TASK PROMPT: The response should repeat word for word every line below from the one with "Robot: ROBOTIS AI" to the one with "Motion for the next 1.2", inclusive, and nothing else; leave pictures out.

Items listed in a dataset:
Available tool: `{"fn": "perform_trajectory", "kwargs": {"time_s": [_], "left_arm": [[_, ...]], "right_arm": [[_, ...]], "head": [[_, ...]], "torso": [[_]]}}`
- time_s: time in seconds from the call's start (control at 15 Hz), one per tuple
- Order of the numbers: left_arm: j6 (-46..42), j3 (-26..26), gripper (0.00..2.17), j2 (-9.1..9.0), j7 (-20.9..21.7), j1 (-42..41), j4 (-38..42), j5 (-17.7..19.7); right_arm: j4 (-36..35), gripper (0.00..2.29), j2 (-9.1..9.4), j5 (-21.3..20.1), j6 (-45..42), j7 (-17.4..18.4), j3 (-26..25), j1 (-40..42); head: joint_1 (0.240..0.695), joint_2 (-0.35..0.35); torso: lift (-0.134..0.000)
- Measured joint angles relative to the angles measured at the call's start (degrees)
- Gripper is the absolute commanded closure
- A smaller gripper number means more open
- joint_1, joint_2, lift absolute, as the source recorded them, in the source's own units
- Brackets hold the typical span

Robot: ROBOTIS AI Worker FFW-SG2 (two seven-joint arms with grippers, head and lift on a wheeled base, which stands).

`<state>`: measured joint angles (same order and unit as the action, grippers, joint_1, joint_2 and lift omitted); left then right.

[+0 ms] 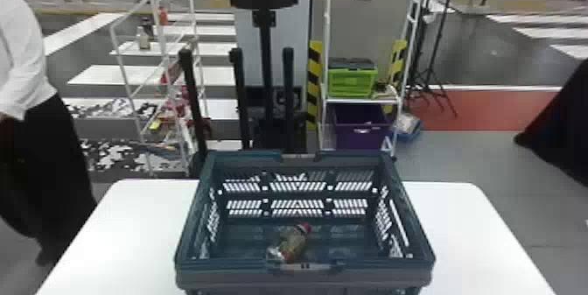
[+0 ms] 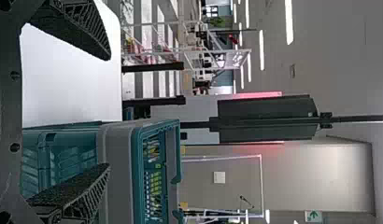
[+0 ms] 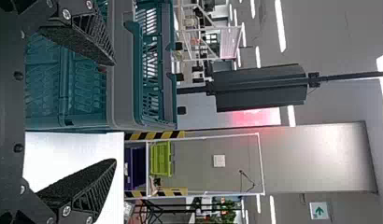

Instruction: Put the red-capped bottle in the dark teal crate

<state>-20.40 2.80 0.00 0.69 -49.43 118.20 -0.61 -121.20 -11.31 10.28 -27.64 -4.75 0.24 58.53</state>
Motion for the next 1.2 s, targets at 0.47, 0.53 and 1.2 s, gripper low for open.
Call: {"fn": "perform_trajectory", "kwargs": {"time_s": [0.47, 0.53, 1.2], "left_arm": [[-2.76, -0.92, 0.07, 0.00, -0.74, -0.30, -1.53, -0.01], [-2.90, -1.01, 0.07, 0.00, -0.82, -0.31, -1.61, -0.02], [-3.75, -2.13, 0.07, 0.00, -1.48, -0.60, -2.25, -0.35]], "right_arm": [[-0.17, 0.15, -0.44, 0.00, 0.65, 0.00, 0.06, -0.03], [-0.18, 0.15, -0.55, 0.04, 0.74, 0.00, 0.05, -0.02], [0.08, 0.15, -1.37, 0.44, 1.22, 0.00, 0.02, -0.12]], "head": [[0.499, 0.000], [0.499, 0.000], [0.499, 0.000]], "torso": [[0.000], [0.000], [0.000]]}}
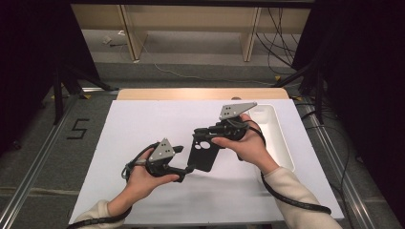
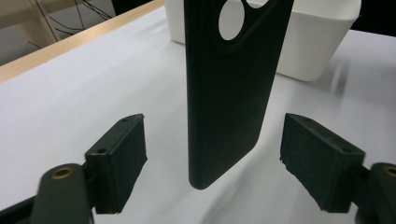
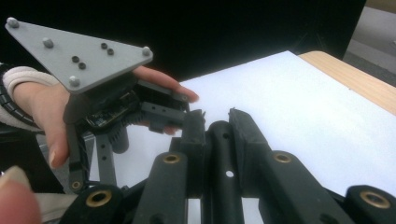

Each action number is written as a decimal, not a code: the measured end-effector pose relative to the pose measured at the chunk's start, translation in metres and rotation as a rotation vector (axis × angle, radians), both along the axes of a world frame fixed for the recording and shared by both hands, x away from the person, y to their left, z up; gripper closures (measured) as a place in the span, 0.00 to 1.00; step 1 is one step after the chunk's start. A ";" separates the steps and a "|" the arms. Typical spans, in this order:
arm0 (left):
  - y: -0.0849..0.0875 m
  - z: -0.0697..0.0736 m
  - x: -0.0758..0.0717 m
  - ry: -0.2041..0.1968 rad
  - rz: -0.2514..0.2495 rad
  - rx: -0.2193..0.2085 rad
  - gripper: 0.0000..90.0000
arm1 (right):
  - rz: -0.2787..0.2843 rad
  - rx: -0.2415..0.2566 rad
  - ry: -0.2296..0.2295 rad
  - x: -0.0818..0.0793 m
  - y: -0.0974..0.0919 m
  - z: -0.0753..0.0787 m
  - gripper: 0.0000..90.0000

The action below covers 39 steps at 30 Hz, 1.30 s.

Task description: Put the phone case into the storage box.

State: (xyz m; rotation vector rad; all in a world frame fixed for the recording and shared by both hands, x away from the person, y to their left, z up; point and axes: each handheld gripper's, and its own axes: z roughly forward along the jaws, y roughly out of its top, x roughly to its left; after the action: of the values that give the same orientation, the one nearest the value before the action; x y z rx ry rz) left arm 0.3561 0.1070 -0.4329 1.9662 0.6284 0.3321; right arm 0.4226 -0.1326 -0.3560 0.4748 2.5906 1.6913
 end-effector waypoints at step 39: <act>0.003 -0.002 0.006 0.049 -0.101 -0.003 0.81 | 0.114 -0.012 0.012 -0.007 0.012 -0.002 0.86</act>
State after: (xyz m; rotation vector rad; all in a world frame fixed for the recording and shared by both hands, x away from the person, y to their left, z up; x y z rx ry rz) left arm 0.3623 0.1095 -0.4350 1.9999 0.5581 0.2216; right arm 0.4156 -0.1206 -0.3576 0.3441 2.6825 1.7093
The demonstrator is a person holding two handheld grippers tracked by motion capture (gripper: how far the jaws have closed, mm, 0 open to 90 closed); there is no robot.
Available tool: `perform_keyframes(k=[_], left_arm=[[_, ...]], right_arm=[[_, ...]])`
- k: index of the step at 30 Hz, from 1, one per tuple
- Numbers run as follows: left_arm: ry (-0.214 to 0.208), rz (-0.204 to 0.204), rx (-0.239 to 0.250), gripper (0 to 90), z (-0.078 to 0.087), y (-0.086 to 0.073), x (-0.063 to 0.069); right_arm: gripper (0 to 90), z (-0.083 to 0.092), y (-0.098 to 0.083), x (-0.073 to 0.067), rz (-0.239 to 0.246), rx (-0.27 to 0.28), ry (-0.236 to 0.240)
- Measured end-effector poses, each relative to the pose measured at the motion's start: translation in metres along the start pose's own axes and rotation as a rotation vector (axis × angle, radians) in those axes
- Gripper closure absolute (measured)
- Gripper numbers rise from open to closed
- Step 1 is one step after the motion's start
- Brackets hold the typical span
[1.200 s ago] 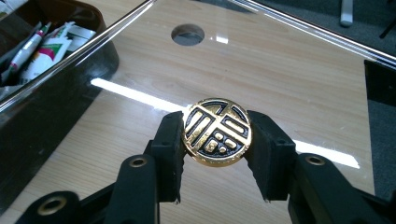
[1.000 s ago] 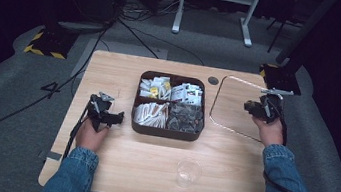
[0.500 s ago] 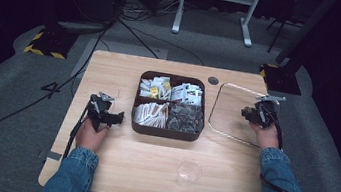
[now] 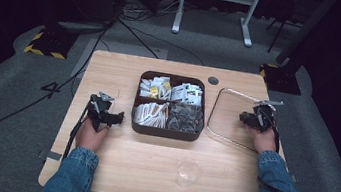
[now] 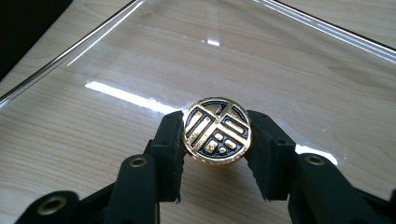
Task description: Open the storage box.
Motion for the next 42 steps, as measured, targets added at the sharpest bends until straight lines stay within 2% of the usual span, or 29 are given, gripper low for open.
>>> perform_keyframes(k=[15, 28, 32, 35, 42], left_arm=[[0.0, 0.0, 0.0, 13.8, 0.0, 0.0, 0.0], [0.0, 0.0, 0.0, 13.8, 0.0, 0.0, 0.0], [0.0, 0.0, 0.0, 13.8, 0.0, 0.0, 0.0], [0.0, 0.0, 0.0, 13.9, 0.0, 0.0, 0.0], [0.0, 0.0, 0.0, 13.8, 0.0, 0.0, 0.0]], right_arm=[[57.9, -0.008, -0.009, 0.005, -0.028, -0.024, 0.015], [57.0, -0.008, -0.01, 0.006, -0.083, -0.026, 0.048], [50.9, -0.008, -0.01, 0.007, -0.104, -0.025, 0.066], [46.0, -0.005, -0.01, 0.008, -0.155, -0.022, 0.095], [42.6, 0.004, -0.005, 0.009, -0.168, 0.011, 0.099]])
Point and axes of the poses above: each handheld gripper's, and its own axes: z roughly backward along the jaws, y roughly out of its top, x roughly to its right, the point moved 5 cm from there along -z, roughly forward along the jaws, and after that the axes turned 9 degrees about -x, right-handed, at the moved point
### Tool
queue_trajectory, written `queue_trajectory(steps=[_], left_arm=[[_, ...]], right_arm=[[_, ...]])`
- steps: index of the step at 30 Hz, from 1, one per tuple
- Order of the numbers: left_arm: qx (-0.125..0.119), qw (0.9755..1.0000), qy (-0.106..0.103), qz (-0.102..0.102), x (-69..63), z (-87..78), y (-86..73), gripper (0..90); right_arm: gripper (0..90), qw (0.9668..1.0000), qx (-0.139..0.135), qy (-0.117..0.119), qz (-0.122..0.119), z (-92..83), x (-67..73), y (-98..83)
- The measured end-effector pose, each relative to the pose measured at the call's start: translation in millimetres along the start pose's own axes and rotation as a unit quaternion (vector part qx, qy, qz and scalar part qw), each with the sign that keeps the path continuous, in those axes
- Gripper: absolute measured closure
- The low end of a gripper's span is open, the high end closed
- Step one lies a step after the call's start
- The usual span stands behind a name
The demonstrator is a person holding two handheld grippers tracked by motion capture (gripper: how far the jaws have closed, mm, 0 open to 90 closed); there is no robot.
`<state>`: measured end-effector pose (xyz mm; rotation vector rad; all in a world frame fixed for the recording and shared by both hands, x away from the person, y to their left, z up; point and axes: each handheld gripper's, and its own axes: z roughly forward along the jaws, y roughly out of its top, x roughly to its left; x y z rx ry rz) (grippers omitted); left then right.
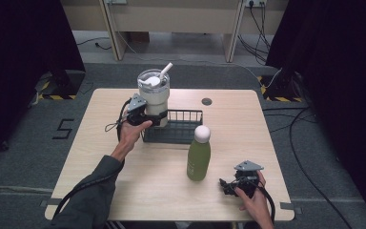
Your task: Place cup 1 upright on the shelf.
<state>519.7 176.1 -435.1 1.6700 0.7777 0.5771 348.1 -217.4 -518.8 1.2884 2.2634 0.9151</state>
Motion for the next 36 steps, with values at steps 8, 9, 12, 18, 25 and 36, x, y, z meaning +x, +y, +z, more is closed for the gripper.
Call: queue_trajectory(steps=[8, 9, 12, 18, 25, 36], left_arm=[[0.004, 1.0, 0.002, -0.003, 0.7, 1.4, -7.0, 10.6], [0.004, 1.0, 0.002, -0.005, 0.5, 1.6, -7.6, 10.6], [0.007, 1.0, 0.002, -0.002, 0.0, 2.0, -10.1, 10.6], [0.009, 0.9999, 0.004, -0.005, 0.6, 2.8, -15.1, 10.6], [0.009, 0.9999, 0.005, -0.004, 0.6, 3.7, -17.8, 10.6], [0.005, 0.9999, 0.01, -0.005, -0.4, 4.4, -27.2, 10.5]], right_arm=[[0.4, 1.0, 0.0, 0.0, 0.0, 0.0, 0.0, 0.0], [0.4, 1.0, 0.0, 0.0, 0.0, 0.0, 0.0, 0.0], [0.4, 1.0, 0.0, 0.0, 0.0, 0.0, 0.0, 0.0], [0.4, 1.0, 0.0, 0.0, 0.0, 0.0, 0.0, 0.0], [0.4, 1.0, 0.0, 0.0, 0.0, 0.0, 0.0, 0.0], [0.4, 1.0, 0.0, 0.001, 0.0, 0.1, 0.1, 0.0]])
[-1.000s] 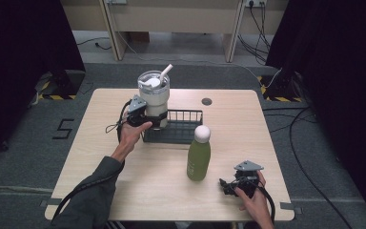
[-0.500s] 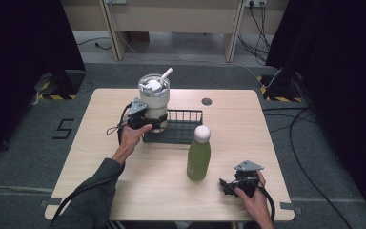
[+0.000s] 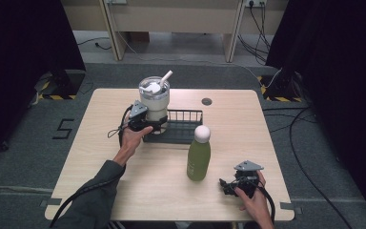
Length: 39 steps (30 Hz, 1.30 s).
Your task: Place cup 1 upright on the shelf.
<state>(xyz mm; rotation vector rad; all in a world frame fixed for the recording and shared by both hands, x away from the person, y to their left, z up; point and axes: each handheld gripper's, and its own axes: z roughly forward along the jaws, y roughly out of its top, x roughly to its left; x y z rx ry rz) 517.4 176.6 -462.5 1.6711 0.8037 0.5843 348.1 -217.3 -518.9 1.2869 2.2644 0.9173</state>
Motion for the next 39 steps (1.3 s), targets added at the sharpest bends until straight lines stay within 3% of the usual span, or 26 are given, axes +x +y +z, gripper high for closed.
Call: queue_trajectory(steps=[3, 4, 5, 8, 9, 11, 12, 13, 29, 39], left_arm=[[-0.002, 1.0, 0.001, 0.001, 0.0, -1.1, -1.4, 10.5], [-0.019, 0.9997, 0.001, -0.017, -2.2, 0.3, -2.7, 10.5], [-0.01, 0.9999, 0.002, -0.004, 0.2, -2.2, -3.7, 10.5], [-0.025, 0.9996, 0.003, -0.016, -1.1, -1.6, -5.1, 10.4], [-0.013, 0.9999, 0.003, -0.001, 0.7, -3.4, -5.0, 10.4], [-0.012, 0.9999, 0.004, 0.001, 0.1, -3.2, -4.9, 10.3], [-0.01, 0.9996, 0.007, 0.024, 3.2, -3.1, -3.6, 10.3], [-0.01, 0.9999, 0.004, 0.001, -0.2, -2.9, -4.6, 10.3], [-0.009, 0.9998, 0.014, 0.006, -3.1, -5.1, -3.5, 9.8], [-0.016, 0.9998, 0.01, 0.003, -1.9, -6.5, -8.4, 9.4]], right_arm=[[0.4, 1.0, 0.0, 0.0, 0.0, 0.0, 0.0, 0.0], [0.4, 1.0, 0.0, 0.0, 0.0, 0.0, 0.0, 0.0], [0.4, 1.0, 0.0, 0.0, 0.0, 0.0, 0.0, 0.0], [0.4, 1.0, 0.0, 0.0, 0.0, 0.0, 0.0, 0.0], [0.4, 1.0, 0.0, 0.0, 0.0, 0.0, 0.0, 0.0], [0.4, 1.0, 0.0, 0.0, 0.0, 0.0, 0.0, 0.0], [0.4, 1.0, 0.0, 0.0, 0.0, 0.0, 0.0, 0.0], [0.4, 1.0, 0.0, 0.0, 0.0, 0.0, 0.0, 0.0], [0.5, 1.0, -0.001, 0.0, 0.0, 0.0, 0.2, -0.1], [0.5, 1.0, -0.001, 0.0, 0.0, 0.0, 0.2, -0.1]])
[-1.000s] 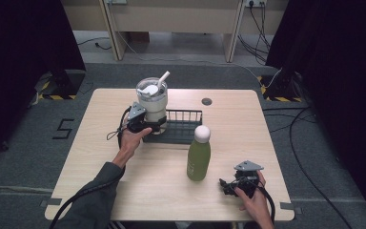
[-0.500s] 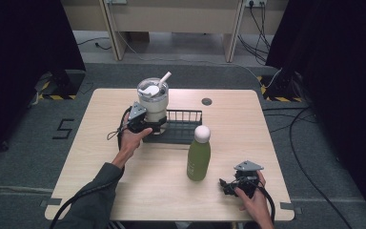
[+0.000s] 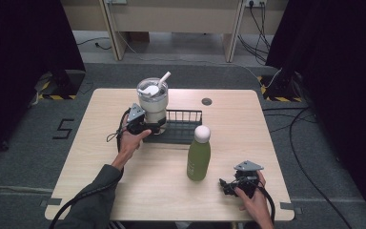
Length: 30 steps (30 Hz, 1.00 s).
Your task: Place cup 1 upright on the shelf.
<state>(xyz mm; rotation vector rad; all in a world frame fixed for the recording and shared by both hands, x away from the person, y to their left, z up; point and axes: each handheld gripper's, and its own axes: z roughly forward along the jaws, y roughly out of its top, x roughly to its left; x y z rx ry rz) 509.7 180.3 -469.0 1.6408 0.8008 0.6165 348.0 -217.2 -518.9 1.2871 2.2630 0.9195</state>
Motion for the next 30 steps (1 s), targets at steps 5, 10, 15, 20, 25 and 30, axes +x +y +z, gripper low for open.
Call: queue_trajectory(steps=[5, 10, 15, 20, 25, 30], left_arm=[[0.001, 1.0, 0.0, 0.002, -0.3, -0.4, 0.2, 9.7], [-0.004, 1.0, -0.005, 0.001, 1.0, -0.9, -1.6, 9.5], [-0.01, 0.9999, -0.007, -0.001, 1.3, -1.9, -4.1, 9.5], [-0.014, 0.9999, -0.008, -0.001, 1.6, -3.0, -6.4, 9.6], [-0.019, 0.9998, -0.009, -0.001, 1.7, -3.9, -9.1, 9.5], [-0.025, 0.9996, -0.01, -0.002, 1.8, -5.3, -11.3, 9.7]], right_arm=[[0.4, 1.0, 0.0, 0.0, 0.0, 0.1, 0.0, 0.0], [0.4, 1.0, 0.0, 0.0, 0.0, 0.1, 0.0, 0.0], [0.4, 1.0, 0.0, 0.0, 0.0, 0.0, 0.0, 0.0], [0.4, 1.0, 0.001, 0.0, 0.002, -0.1, 0.4, -0.1], [0.4, 1.0, 0.0, 0.0, 0.0, 0.1, 0.0, 0.0], [0.4, 1.0, 0.0, 0.0, -0.001, 0.1, -0.1, 0.0]])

TASK SOLUTION:
Robot: ROBOTIS AI Worker FFW-SG2 (two seven-joint arms with grippers, head and lift on a wheeled base, which stands).

`<state>`: measured joint angles (same order and unit as the action, grippers, joint_1, joint_2 and lift omitted); left then right.

[+0 ms] 
[+0 ms] 
[+0 ms] 

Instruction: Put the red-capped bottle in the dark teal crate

<state>-20.40 2.80 0.00 0.69 -49.43 118.20 -0.61 -121.20 -11.31 10.28 -27.64 -4.75 0.24 58.53</state>
Motion for the next 1.2 s, targets at 0.47, 0.53 and 1.2 s, gripper low for open.

Nothing else is needed to complete the exercise.